Small vesicles first appeared on the face, hands, and legs of a Chinese full term baby boy on day 3 of life, which evolved into bullae on day 13. New bullae continued to erupt until day 18. By day 25, all the skin lesions had crusted, and skin healing was complete without scar formation. Besides skin eruption, the most overwhelming feature of the course was mucosal involvement. The infant presented with stridor on day 10 and went into respiratory failure requiring intubation. On day 30, bronchoscopy revealed a swollen larynx and a vesicle on the left ari-epiglottic fold. He was extubated on day 38 in the middle of a three week course of prednisolone.
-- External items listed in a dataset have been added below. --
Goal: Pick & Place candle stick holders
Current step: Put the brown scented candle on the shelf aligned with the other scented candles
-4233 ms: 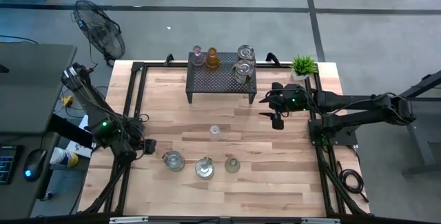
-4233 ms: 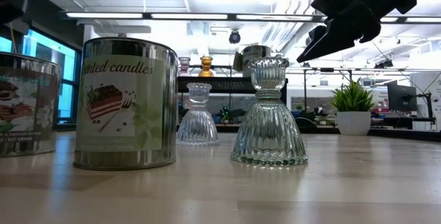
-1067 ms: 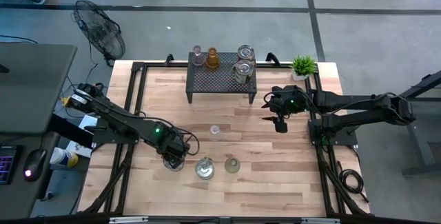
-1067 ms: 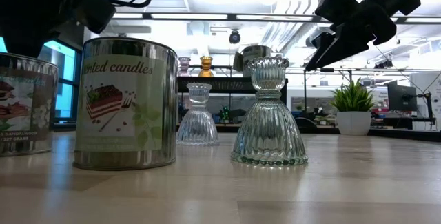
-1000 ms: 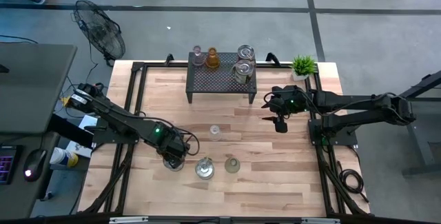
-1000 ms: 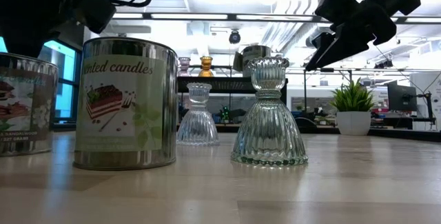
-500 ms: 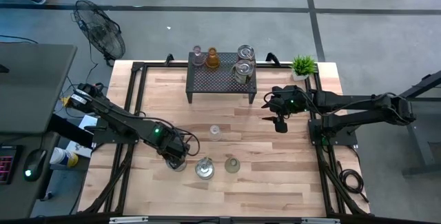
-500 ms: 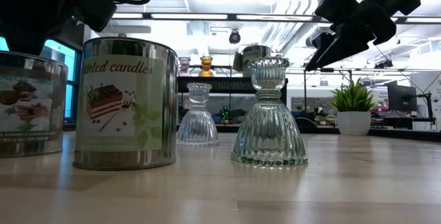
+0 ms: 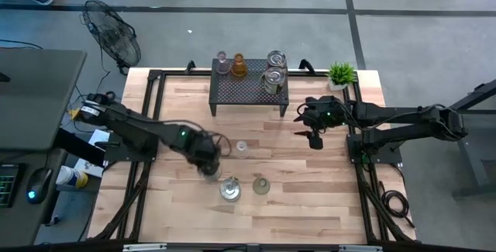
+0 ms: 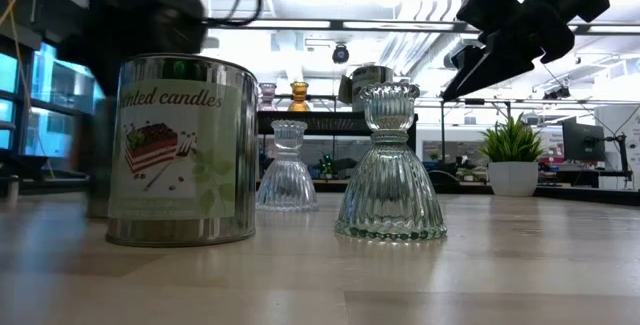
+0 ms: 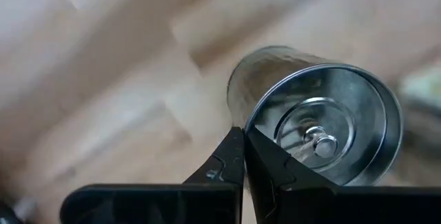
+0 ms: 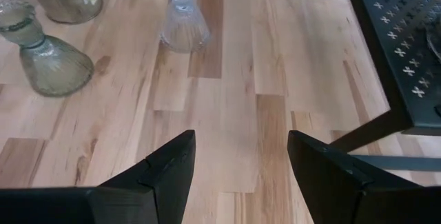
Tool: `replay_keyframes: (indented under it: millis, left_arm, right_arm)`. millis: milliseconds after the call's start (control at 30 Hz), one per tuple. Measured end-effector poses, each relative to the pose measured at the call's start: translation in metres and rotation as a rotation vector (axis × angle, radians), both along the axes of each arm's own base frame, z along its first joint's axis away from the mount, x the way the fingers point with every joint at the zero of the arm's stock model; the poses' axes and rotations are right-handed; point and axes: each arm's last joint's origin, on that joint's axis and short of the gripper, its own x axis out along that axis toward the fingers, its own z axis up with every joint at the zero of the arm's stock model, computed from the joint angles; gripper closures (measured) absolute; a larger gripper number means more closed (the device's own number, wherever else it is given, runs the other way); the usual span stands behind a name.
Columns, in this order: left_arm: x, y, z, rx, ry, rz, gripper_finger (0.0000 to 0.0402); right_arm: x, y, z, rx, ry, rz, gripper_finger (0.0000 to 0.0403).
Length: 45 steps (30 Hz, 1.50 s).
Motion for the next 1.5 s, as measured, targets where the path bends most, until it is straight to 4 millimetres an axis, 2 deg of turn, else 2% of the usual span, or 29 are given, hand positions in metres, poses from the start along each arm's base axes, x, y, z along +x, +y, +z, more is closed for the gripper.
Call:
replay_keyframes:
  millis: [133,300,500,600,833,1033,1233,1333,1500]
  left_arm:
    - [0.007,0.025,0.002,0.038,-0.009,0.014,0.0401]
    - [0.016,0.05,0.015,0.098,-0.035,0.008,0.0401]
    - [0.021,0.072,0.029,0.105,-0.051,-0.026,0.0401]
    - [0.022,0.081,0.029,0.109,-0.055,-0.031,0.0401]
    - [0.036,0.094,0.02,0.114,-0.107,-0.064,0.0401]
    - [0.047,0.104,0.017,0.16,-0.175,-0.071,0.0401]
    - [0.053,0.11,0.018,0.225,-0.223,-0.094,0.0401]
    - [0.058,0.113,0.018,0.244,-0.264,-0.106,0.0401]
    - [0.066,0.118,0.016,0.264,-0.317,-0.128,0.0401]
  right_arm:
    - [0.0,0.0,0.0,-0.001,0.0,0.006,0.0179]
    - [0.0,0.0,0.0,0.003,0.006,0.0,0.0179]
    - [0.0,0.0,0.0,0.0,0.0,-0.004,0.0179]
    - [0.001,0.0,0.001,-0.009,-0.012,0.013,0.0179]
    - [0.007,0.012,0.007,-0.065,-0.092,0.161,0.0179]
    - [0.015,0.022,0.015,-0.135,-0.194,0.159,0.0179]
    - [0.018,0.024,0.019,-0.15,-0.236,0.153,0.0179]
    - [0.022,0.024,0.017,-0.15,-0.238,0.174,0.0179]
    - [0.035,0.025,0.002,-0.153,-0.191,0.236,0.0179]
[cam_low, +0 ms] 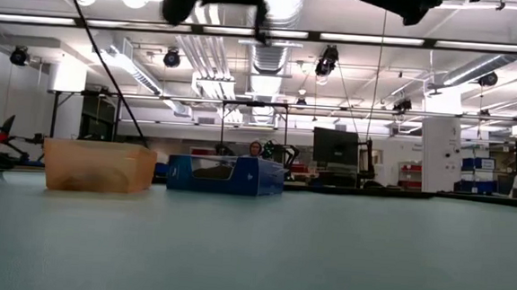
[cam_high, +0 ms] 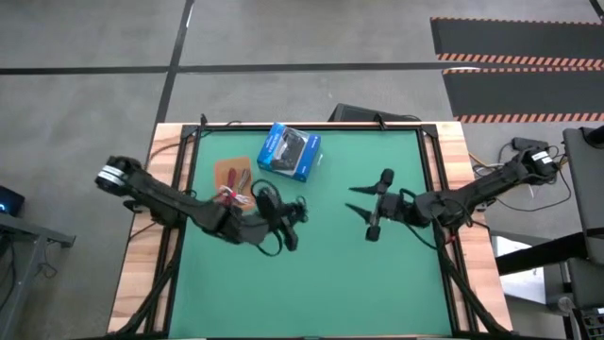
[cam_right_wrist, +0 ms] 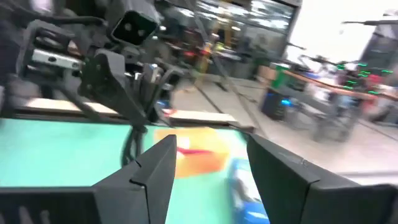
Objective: Pick and place USB-C Cables
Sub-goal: Put the black charger cable into the orange bin
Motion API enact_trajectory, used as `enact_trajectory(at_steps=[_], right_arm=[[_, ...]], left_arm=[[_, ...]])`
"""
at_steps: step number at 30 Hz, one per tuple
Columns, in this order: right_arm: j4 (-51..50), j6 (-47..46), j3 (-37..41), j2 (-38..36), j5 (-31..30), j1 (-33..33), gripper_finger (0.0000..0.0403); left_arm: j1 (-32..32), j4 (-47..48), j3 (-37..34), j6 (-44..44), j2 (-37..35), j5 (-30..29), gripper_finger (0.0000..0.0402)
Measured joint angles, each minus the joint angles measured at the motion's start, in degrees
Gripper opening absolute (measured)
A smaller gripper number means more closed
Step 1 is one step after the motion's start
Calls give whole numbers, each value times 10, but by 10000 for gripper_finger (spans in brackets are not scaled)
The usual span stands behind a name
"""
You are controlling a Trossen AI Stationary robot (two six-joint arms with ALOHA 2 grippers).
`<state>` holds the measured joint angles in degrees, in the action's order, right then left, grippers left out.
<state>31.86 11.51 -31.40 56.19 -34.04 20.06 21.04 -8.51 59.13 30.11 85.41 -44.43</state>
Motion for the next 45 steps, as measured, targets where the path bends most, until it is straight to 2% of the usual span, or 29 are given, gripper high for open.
enact_trajectory(at_steps=[2,7,11,14,17,19,23,28,35,45], right_arm=[[-22,16,0,-17,-25,-1,186],[-76,37,0,-47,-30,-7,177],[-102,36,0,-56,-30,-9,172],[-120,35,0,-59,-31,-9,171],[-128,37,0,-59,-35,-10,171],[-128,42,0,-60,-35,-10,171],[-129,51,0,-61,-35,-10,171],[-128,52,0,-67,-35,-10,171],[-128,61,0,-71,-35,-10,171],[-145,65,0,-71,-35,-10,171]], left_arm=[[-13,112,4,74,-32,0,58],[-79,389,19,258,-102,29,58],[-174,567,22,342,-137,135,58],[-253,632,22,336,-142,228,58],[-317,667,22,308,-143,306,58],[-353,696,22,294,-143,337,58],[-415,738,20,272,-139,351,58],[-471,730,18,233,-129,352,59],[-499,728,17,200,-92,353,59],[-503,706,16,184,-19,354,59]])
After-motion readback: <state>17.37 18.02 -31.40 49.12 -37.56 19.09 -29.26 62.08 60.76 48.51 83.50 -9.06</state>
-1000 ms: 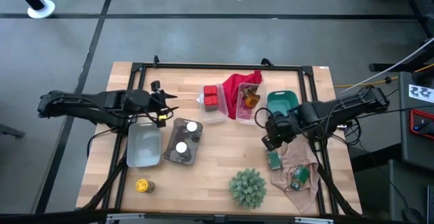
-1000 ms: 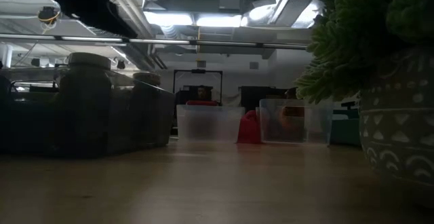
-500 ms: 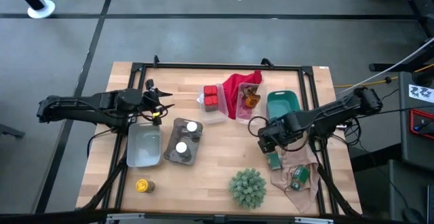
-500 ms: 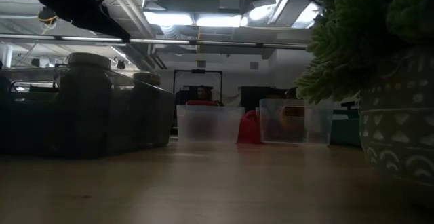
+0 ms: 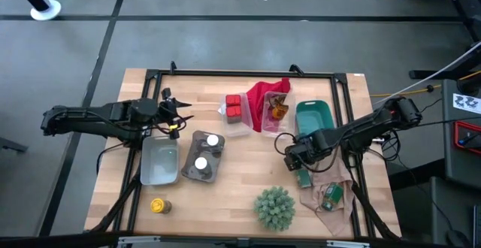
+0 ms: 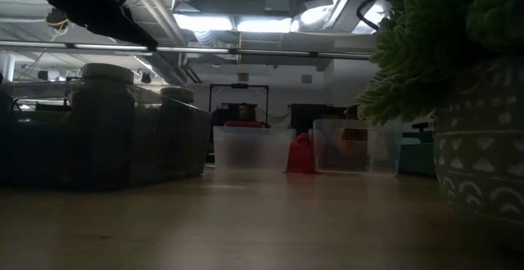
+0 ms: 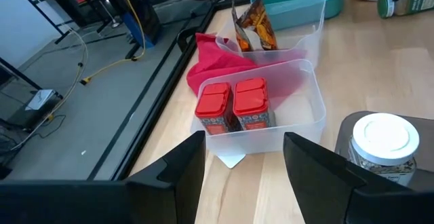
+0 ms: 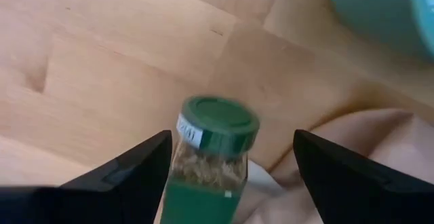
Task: Sort spices by type
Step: Put the left green seasoning bottle into the green bin
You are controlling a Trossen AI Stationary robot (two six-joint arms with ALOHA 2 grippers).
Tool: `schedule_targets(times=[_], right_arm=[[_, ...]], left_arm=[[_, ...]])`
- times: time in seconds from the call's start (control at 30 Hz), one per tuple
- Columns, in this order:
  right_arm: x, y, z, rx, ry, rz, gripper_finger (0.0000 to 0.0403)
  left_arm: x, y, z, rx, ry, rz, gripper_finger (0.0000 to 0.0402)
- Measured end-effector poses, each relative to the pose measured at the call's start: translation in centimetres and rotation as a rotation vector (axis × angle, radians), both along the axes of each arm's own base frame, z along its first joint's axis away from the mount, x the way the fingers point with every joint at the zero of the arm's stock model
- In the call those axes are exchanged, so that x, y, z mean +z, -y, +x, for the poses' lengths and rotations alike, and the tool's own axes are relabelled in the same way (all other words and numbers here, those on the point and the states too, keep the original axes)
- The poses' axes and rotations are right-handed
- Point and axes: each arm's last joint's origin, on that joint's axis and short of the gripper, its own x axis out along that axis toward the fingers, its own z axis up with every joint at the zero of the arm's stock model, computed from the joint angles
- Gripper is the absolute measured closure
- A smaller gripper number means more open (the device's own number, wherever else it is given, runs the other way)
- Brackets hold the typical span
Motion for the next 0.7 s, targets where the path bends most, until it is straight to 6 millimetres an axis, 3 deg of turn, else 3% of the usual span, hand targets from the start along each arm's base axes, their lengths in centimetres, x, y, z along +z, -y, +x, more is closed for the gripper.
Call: schedule_targets(times=[0.2,0.43,0.7], right_arm=[[-1.7,0.0,0.0,-0.004,0.076,0.022,0.0095],[-2.2,0.1,0.0,-0.014,0.103,-0.012,0.01],[-2.2,0.2,-0.2,-0.029,0.089,-0.033,0.0177]], left_arm=[[0.0,0.0,0.0,0.0,0.0,0.0,0.0219],[0.0,0.0,0.0,0.0,-0.001,0.0,0.0219],[0.0,0.0,0.0,0.0,-0.001,0.0,0.0219]])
After extubation, stridor gradually subsided in a couple of weeks.
The diagnosis of linear IgA bullous dermatosis was made by skin biopsy on a bulla. Histological sections showed splitting of the skin at the dermo-epidermal junction with predominant polymorph infiltrate. Immunofluorescence showed a linear deposit of IgA at the dermo-epidermal junction. Staining for IgG and C3 was also positive.
Linear IgA bullous disease commonly occurs in childhood with onset from 6 months to 10 years.1 It classically runs a relapsing course with complete remission attained after puberty. The overall incidence of involvement of mucous membranes of the oral cavity, eyes, and external genitalia is 57%, 40%, and 72% respectively.1 However, the mucosal involvement is not life threatening.
The other neonatal case of linear IgA bulbous disease reported in the literature also showed serious mucosal involvement. It manifested as respiratory failure requiring treatment by extracorporeal membrane oxygenation, oesophageal dysmotility with choking during feeding, and blindness as a result of conjunctival scarring.2 In both these neonatal cases, complete remission was attained after the unsettled neonatal period. Hence, linear IgA bullous disease with onset in the neonatal period contrasts sharply with the classical presentation of the childhood disease in having serious mucosal involvement and a non-relapsing course.
We hope that our report serves as a reference for neonatologists and dermatologists who may encounter similar cases in the future.